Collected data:
---*---
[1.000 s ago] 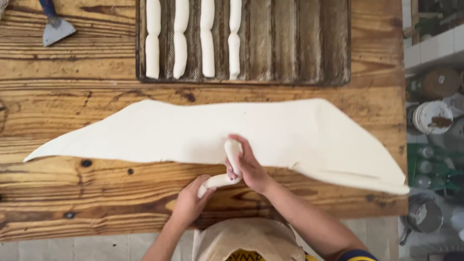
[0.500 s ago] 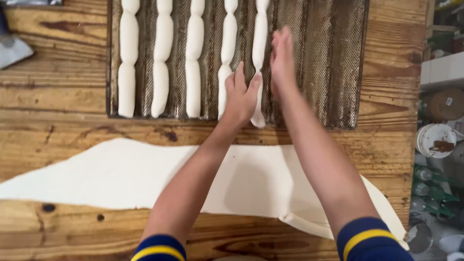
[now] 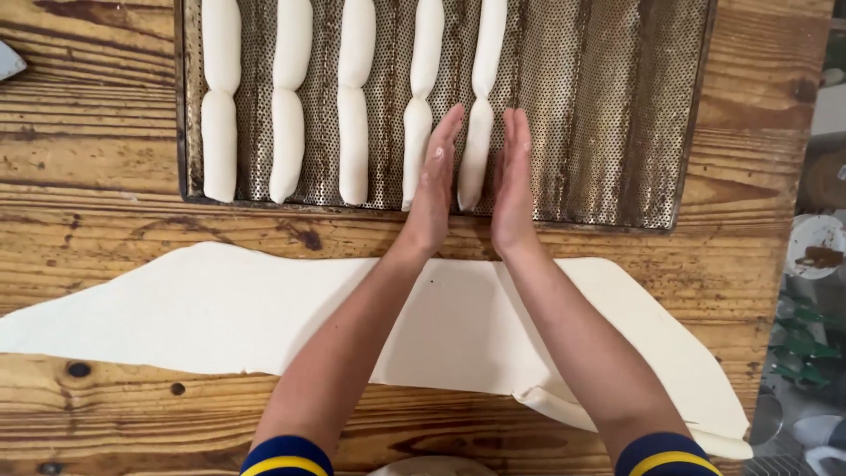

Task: Cutting strips of dough and rolling them into long cylinders on a wooden table

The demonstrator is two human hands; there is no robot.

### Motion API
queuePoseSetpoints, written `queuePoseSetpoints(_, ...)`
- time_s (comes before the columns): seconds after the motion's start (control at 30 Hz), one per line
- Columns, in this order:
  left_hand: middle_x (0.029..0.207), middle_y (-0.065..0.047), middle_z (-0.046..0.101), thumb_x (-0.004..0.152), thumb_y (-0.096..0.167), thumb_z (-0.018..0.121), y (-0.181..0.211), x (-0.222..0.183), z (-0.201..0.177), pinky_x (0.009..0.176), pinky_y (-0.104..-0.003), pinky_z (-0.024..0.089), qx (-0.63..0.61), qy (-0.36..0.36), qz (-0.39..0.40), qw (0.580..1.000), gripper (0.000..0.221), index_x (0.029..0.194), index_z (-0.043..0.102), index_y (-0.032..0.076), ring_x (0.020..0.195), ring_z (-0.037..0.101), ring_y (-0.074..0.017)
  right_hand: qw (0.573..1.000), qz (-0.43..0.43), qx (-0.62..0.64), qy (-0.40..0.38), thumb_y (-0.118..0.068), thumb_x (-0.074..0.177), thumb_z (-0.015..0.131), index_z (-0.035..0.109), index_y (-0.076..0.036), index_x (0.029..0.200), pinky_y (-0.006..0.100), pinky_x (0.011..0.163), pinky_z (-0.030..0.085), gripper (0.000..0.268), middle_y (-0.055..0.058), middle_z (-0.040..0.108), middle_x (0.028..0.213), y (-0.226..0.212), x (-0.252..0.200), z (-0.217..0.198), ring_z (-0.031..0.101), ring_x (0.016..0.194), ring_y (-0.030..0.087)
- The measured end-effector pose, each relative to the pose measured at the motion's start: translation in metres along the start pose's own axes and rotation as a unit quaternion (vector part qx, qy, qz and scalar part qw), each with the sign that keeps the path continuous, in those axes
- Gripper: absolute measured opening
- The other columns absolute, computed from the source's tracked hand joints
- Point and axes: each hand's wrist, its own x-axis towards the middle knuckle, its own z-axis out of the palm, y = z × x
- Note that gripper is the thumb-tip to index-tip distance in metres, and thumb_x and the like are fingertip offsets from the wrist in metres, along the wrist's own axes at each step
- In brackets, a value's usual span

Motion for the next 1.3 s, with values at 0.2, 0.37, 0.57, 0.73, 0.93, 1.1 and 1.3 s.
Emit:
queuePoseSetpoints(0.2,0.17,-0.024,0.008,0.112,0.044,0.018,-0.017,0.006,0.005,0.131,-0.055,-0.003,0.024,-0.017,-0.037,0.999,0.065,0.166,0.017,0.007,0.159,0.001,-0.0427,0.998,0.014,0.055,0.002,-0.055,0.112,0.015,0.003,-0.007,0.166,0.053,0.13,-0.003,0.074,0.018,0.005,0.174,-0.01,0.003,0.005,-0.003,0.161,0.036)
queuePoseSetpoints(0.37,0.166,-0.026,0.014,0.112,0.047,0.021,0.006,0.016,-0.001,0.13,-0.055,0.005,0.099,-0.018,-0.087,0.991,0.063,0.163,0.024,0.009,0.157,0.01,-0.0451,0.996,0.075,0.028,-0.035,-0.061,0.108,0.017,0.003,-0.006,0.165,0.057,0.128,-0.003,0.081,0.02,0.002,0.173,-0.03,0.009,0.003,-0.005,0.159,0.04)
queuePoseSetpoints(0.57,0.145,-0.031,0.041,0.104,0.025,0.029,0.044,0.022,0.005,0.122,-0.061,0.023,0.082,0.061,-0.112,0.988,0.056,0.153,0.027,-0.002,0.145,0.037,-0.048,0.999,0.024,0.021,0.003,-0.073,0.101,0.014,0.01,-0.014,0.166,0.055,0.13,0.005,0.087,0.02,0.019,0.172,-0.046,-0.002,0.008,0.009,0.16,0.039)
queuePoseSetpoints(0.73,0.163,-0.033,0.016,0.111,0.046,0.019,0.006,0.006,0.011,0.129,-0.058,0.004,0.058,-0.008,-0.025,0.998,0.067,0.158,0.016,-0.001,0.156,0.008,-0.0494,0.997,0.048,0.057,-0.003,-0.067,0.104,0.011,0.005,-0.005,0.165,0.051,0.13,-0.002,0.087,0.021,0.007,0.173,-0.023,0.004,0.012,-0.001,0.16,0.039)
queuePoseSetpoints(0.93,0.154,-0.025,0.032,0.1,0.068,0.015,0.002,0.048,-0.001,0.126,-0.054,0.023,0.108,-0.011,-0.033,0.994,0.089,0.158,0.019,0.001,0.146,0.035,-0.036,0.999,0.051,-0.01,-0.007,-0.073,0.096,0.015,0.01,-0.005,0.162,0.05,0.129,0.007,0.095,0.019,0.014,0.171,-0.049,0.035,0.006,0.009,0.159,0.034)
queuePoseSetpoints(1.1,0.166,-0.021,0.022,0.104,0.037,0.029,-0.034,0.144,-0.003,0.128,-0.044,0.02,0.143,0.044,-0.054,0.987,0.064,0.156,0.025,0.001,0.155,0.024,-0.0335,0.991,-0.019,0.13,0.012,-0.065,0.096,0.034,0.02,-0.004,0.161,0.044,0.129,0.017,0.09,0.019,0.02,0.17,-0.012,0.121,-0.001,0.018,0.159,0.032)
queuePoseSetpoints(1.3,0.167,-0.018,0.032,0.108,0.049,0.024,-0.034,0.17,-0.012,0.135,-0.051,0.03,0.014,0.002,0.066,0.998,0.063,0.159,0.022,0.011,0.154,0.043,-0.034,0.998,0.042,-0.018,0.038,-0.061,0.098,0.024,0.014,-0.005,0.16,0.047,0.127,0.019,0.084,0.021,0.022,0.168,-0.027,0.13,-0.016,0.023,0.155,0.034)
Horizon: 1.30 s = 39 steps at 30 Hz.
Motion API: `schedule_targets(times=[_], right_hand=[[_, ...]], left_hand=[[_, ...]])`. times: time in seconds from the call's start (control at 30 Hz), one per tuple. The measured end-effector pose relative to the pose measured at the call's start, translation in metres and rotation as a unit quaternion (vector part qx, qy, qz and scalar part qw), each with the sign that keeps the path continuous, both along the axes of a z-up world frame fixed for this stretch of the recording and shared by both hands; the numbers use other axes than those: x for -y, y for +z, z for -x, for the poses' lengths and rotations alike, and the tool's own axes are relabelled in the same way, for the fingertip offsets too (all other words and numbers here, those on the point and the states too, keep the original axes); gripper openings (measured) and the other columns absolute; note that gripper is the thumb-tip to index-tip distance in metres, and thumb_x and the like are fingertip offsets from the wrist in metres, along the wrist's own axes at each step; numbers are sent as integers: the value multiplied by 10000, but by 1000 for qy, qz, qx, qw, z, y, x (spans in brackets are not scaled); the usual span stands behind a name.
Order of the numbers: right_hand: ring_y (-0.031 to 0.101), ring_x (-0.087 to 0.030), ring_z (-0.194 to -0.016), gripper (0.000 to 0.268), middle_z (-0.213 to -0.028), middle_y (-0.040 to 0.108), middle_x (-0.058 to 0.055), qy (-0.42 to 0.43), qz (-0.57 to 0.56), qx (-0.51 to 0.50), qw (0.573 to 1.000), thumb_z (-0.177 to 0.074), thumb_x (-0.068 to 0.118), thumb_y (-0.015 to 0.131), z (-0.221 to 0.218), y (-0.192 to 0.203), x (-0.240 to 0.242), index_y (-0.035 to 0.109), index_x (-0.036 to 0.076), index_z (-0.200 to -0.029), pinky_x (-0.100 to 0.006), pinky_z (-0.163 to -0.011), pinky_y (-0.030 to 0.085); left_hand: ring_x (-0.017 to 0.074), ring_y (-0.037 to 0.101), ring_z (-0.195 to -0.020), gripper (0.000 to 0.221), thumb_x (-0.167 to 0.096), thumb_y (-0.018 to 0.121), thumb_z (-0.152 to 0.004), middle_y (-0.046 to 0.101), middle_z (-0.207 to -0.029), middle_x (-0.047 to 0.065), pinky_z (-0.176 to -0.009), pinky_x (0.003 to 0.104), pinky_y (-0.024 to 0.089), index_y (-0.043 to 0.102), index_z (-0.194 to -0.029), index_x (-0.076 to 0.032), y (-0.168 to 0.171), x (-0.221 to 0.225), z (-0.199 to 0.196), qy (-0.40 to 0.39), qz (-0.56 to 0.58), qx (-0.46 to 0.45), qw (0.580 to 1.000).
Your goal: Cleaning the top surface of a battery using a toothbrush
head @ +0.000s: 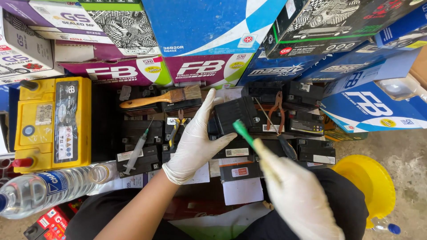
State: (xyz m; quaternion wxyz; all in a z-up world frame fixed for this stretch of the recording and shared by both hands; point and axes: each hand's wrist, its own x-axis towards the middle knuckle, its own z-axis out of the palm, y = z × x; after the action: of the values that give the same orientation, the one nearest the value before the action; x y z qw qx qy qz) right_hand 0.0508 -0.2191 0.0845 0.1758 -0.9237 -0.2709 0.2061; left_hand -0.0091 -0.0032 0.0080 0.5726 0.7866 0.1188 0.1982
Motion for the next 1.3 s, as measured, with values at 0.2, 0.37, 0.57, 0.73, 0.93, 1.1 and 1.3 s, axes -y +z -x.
schedule_targets(times=[0.2,0.37,0.57,0.73,0.93,1.1,1.3], right_hand=[[490,-186,-440,609,-565,532,-16,34,-50,-18,998,-954,202,610,0,1,-6,515,359,-1534,-415,-499,426],[409,-243,-524,601,-594,423,-70,11,-55,49,997,-947,198,633,-5,-15,-2,535,385,-1510,-359,-563,381],[484,-231,-434,571,-564,493,-36,22,-46,21,998,-969,215,594,-6,-5,-8,533,372,-1515,-449,-481,379],[415,-202,-468,575,-536,475,-53,-42,-76,20,996,-952,181,617,-7,-12,-4,559,341,-1502,-394,-514,357],[572,-269,-539,583,-655,661,-102,1,-69,-11,998,-946,209,619,-15,-5,5,546,362,-1504,-431,-609,423],[513,-219,-546,608,-609,562,-63,12,-46,-78,996,-943,182,617,-12,5,6,554,361,-1521,-388,-606,419],[438,-253,-492,548,-630,629,-134,-45,-64,35,996,-933,188,634,-24,-7,11,606,360,-1452,-307,-545,406]], left_hand=[[269,494,-1477,1005,-128,837,-857,497,-1576,210,-1227,362,361,185,-1622,-103,-6,0,0,3,-10,16,1000],[264,467,-1490,1019,-110,842,-841,473,-1590,198,-1242,359,332,182,-1618,-91,0,0,1,-1,7,5,1000],[256,477,-1483,1037,-130,850,-823,494,-1578,185,-1226,355,348,188,-1622,-107,0,2,0,2,4,-7,1000],[255,479,-1482,1020,-141,842,-847,515,-1562,178,-1239,361,330,180,-1623,-117,0,1,0,-2,4,-6,1000],[257,459,-1495,1041,-99,849,-838,495,-1569,186,-1263,360,311,165,-1624,-93,-4,2,-2,-11,13,13,1000],[261,517,-1455,1034,-168,852,-850,523,-1544,182,-1219,356,371,171,-1625,-100,-5,2,-3,-1,-3,8,1000],[247,481,-1475,1038,-109,845,-839,500,-1556,170,-1250,348,326,167,-1625,-98,-2,2,-4,-7,19,-4,1000]])
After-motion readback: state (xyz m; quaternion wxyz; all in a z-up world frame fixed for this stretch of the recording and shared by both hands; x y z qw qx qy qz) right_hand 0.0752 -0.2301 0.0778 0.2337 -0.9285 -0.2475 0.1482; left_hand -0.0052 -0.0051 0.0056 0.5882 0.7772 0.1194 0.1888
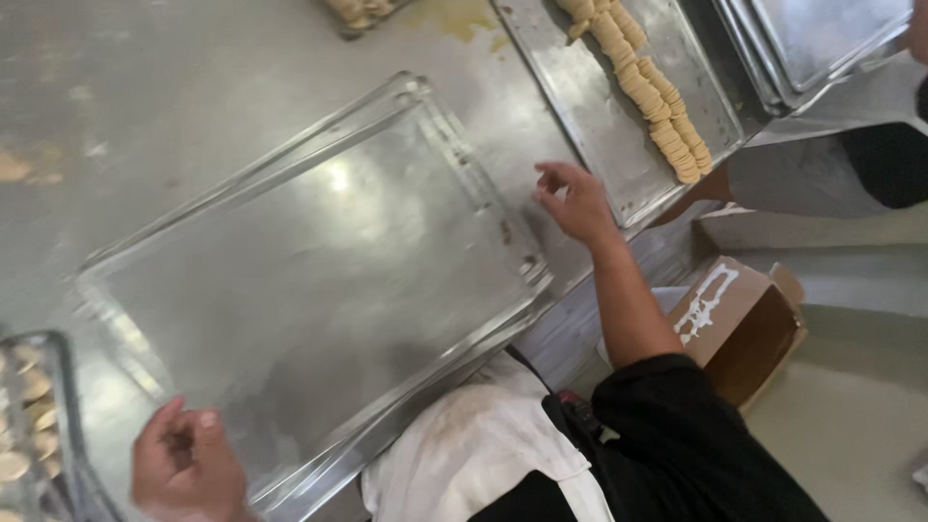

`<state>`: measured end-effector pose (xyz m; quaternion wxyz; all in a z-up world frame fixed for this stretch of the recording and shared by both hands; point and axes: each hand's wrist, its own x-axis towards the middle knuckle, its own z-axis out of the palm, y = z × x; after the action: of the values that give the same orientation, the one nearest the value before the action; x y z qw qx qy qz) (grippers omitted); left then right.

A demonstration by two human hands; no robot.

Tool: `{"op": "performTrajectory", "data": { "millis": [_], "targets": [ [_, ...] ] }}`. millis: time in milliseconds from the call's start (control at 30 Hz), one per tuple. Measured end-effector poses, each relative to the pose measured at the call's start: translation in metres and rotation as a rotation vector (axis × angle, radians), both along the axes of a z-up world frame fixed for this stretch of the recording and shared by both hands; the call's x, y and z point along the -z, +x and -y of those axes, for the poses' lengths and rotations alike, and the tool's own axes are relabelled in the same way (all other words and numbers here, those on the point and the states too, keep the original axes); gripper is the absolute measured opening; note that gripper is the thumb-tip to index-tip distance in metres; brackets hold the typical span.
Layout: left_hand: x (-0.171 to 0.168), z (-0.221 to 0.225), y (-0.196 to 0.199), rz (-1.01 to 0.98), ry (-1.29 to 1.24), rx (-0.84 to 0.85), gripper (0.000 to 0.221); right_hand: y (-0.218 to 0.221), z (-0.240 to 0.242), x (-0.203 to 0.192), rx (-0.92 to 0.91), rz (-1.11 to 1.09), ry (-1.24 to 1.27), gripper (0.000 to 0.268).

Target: The person folds small circles of dough into shapes and arranges them in tight rows on metal trays at a stainless steel station.

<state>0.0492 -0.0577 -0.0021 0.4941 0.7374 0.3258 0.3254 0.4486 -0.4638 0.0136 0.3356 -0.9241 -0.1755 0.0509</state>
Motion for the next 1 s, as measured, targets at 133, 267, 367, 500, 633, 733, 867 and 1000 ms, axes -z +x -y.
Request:
{"op": "performTrajectory", "data": {
  "millis": [133,267,367,500,633,733,867,1000],
  "targets": [
    [-0.009,0.074,0.062,-0.030,-0.057,0.028,0.027,0.096,0.052,0.030,-0.045,0.218,-0.106,0.039],
    [-0.034,0.103,0.092,-0.149,0.099,0.083,0.030,0.179,0.066,0.033,-0.020,0.329,-0.163,0.051],
    [-0.053,0.111,0.101,-0.218,0.063,-0.013,0.030,0.238,0.063,0.035,-0.016,0.423,-0.193,0.052],
    [-0.064,0.129,0.121,-0.311,0.139,-0.034,0.030,0.295,0.053,0.032,-0.098,0.424,-0.249,0.032],
    [-0.066,0.150,0.126,-0.282,0.122,-0.018,0.028,0.299,0.048,0.042,-0.245,0.456,-0.154,0.039],
    [-0.067,0.153,0.129,-0.360,0.118,-0.027,0.028,0.297,0.047,0.042,-0.368,0.399,-0.179,0.034],
    [-0.072,0.151,0.135,-0.326,0.114,-0.008,0.026,0.306,0.056,0.029,-0.429,0.339,-0.185,0.039],
    [-0.076,0.148,0.137,-0.347,0.133,-0.013,0.024,0.308,0.057,0.030,-0.461,0.422,-0.275,0.061]
  ]
}}
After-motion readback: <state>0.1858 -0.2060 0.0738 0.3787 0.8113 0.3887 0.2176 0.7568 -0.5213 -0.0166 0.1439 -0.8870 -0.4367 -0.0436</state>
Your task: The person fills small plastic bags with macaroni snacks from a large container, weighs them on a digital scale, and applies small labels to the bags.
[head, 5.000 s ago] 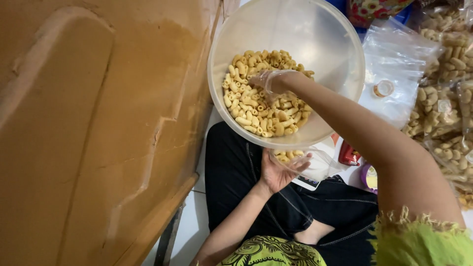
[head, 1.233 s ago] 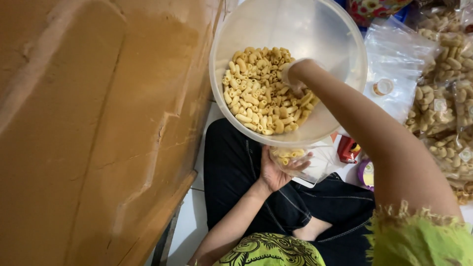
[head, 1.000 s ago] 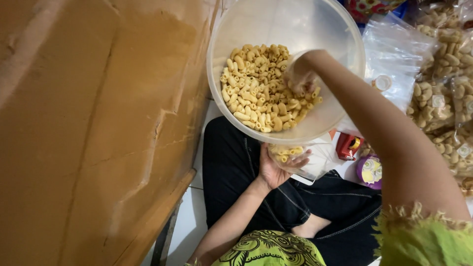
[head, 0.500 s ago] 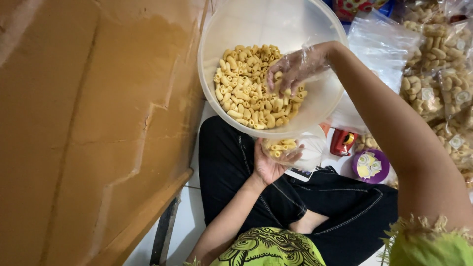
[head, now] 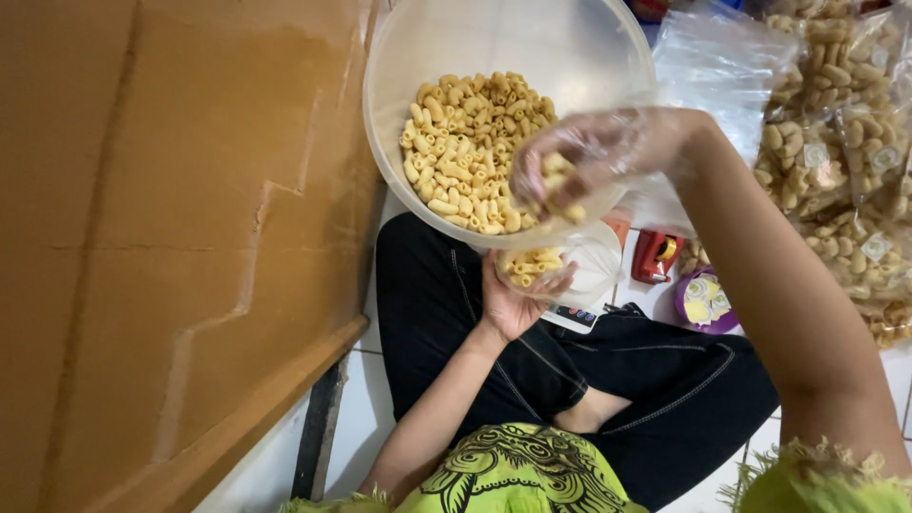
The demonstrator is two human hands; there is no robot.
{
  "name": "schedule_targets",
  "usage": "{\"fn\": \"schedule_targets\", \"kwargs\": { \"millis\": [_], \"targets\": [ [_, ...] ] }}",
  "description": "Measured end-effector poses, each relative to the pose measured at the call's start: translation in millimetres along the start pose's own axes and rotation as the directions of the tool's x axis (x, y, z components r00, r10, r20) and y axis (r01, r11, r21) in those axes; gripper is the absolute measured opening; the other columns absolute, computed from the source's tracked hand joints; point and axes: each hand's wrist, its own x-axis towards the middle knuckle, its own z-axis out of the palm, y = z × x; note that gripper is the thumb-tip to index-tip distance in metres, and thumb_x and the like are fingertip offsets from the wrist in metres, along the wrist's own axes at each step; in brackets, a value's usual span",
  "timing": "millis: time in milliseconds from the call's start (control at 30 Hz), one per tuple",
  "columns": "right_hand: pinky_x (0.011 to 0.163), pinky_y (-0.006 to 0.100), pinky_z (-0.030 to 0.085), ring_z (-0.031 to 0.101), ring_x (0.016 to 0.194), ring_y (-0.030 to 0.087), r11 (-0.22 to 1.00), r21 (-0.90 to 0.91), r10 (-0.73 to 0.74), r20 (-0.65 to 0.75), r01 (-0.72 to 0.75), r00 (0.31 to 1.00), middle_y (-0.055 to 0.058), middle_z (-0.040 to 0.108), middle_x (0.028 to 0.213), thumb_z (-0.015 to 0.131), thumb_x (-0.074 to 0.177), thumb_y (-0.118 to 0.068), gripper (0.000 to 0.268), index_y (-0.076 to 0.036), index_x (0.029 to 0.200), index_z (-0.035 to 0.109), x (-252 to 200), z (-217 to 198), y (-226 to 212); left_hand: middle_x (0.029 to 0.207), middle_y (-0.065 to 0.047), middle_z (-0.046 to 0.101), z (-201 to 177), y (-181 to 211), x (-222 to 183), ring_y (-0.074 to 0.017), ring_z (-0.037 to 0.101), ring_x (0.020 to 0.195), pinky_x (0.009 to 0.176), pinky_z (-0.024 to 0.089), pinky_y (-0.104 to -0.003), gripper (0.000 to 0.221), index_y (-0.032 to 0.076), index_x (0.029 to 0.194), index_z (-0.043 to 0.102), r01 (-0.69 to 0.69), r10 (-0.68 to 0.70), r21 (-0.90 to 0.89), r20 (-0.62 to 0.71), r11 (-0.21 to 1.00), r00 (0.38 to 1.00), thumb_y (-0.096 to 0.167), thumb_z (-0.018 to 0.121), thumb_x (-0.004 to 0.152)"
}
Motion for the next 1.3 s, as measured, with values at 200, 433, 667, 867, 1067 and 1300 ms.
{"fn": "schedule_targets", "kwargs": {
  "millis": [200, 433, 667, 867, 1067, 1300],
  "targets": [
    [0.071, 0.028, 0.066, 0.066, 0.087, 0.017, 0.954, -0.001, -0.295, 0.179, 0.299, 0.939, 0.008, 0.062, 0.109, 0.059, 0.09, 0.012, 0.046, -0.014, 0.128, 0.056, -26.3, 34.6, 55.8, 0.144, -0.025, 0.05, 23.2, -9.6, -1.3, -0.0375, 0.062, 0.121, 0.092, 0.064, -0.043, 0.083, 0.008, 0.156, 0.035, -0.044, 0.041, 0.019, 0.142, 0.999, 0.989, 0.061, 0.061, 0.097],
    [0.071, 0.033, 0.065, 0.074, 0.087, 0.021, 0.93, -0.322, 0.082, -0.283, -0.175, 0.956, 0.008, 0.07, 0.108, 0.062, 0.093, -0.008, 0.028, -0.012, 0.121, 0.063, -27.5, 92.8, 43.9, 0.138, -0.014, 0.064, 34.5, -12.4, 5.4, -0.041, 0.066, 0.118, 0.099, 0.056, -0.061, 0.087, 0.013, 0.14, 0.058, -0.103, 0.119, 0.159, -0.094, 0.982, 0.988, 0.078, 0.062, 0.083],
    [0.093, 0.032, 0.057, 0.069, 0.103, 0.02, 0.738, -0.467, 0.144, -0.597, -0.488, 0.789, 0.006, 0.066, 0.119, 0.055, 0.092, -0.003, 0.032, -0.008, 0.122, 0.065, -16.9, 135.2, 33.3, 0.126, -0.019, 0.069, 19.6, -6.2, 8.3, -0.0443, 0.068, 0.109, 0.079, 0.065, -0.055, 0.082, 0.01, 0.13, 0.065, -0.102, 0.132, 0.171, -0.171, 0.98, 0.976, 0.076, 0.064, 0.083],
    [0.114, 0.037, 0.041, 0.057, 0.132, 0.019, 0.623, -0.399, 0.446, -0.526, -0.673, 0.725, 0.001, 0.057, 0.147, 0.054, 0.1, -0.028, 0.044, -0.024, 0.144, 0.054, -36.2, 130.0, 29.0, 0.124, -0.023, 0.068, 48.3, -17.2, -1.1, -0.0466, 0.069, 0.106, 0.081, 0.065, -0.056, 0.078, 0.007, 0.13, 0.061, -0.123, 0.144, 0.144, -0.144, 0.982, 0.979, 0.071, 0.067, 0.086],
    [0.112, 0.051, 0.045, 0.053, 0.138, 0.032, 0.609, -0.365, 0.515, -0.493, -0.704, 0.701, 0.008, 0.056, 0.149, 0.059, 0.094, -0.048, 0.055, -0.026, 0.145, 0.058, -44.6, 118.0, 14.9, 0.135, -0.022, 0.062, 39.0, -11.5, 1.7, -0.047, 0.065, 0.114, 0.087, 0.063, -0.058, 0.085, 0.006, 0.139, 0.057, -0.123, 0.142, 0.135, -0.14, 0.983, 0.98, 0.072, 0.066, 0.086],
    [0.107, 0.052, 0.049, 0.062, 0.125, 0.032, 0.63, -0.475, 0.35, -0.532, -0.614, 0.771, 0.007, 0.068, 0.128, 0.07, 0.091, -0.039, 0.044, -0.02, 0.131, 0.069, -35.9, 127.3, 16.3, 0.14, -0.021, 0.059, 11.4, -5.0, 6.3, -0.0484, 0.064, 0.116, 0.089, 0.063, -0.06, 0.09, 0.007, 0.143, 0.053, -0.145, 0.162, 0.102, -0.187, 0.984, 0.969, 0.072, 0.069, 0.083]
  ]
}}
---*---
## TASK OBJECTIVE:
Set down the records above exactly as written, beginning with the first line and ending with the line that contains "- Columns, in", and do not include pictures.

## ANSWER TO THE PROBLEM:
[1.000 s ago] 
[0.500 s ago] 
[now] 

Task: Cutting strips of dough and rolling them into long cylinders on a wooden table

The demonstrator is two human hands; there is no robot.

### Motion API
queuePoseSetpoints, written `queuePoseSetpoints(_, ...)`
- time_s (comes before the columns): seconds after the motion's start (control at 30 Hz), one per line
- Columns, in this order:

The exercise has nothing more to it.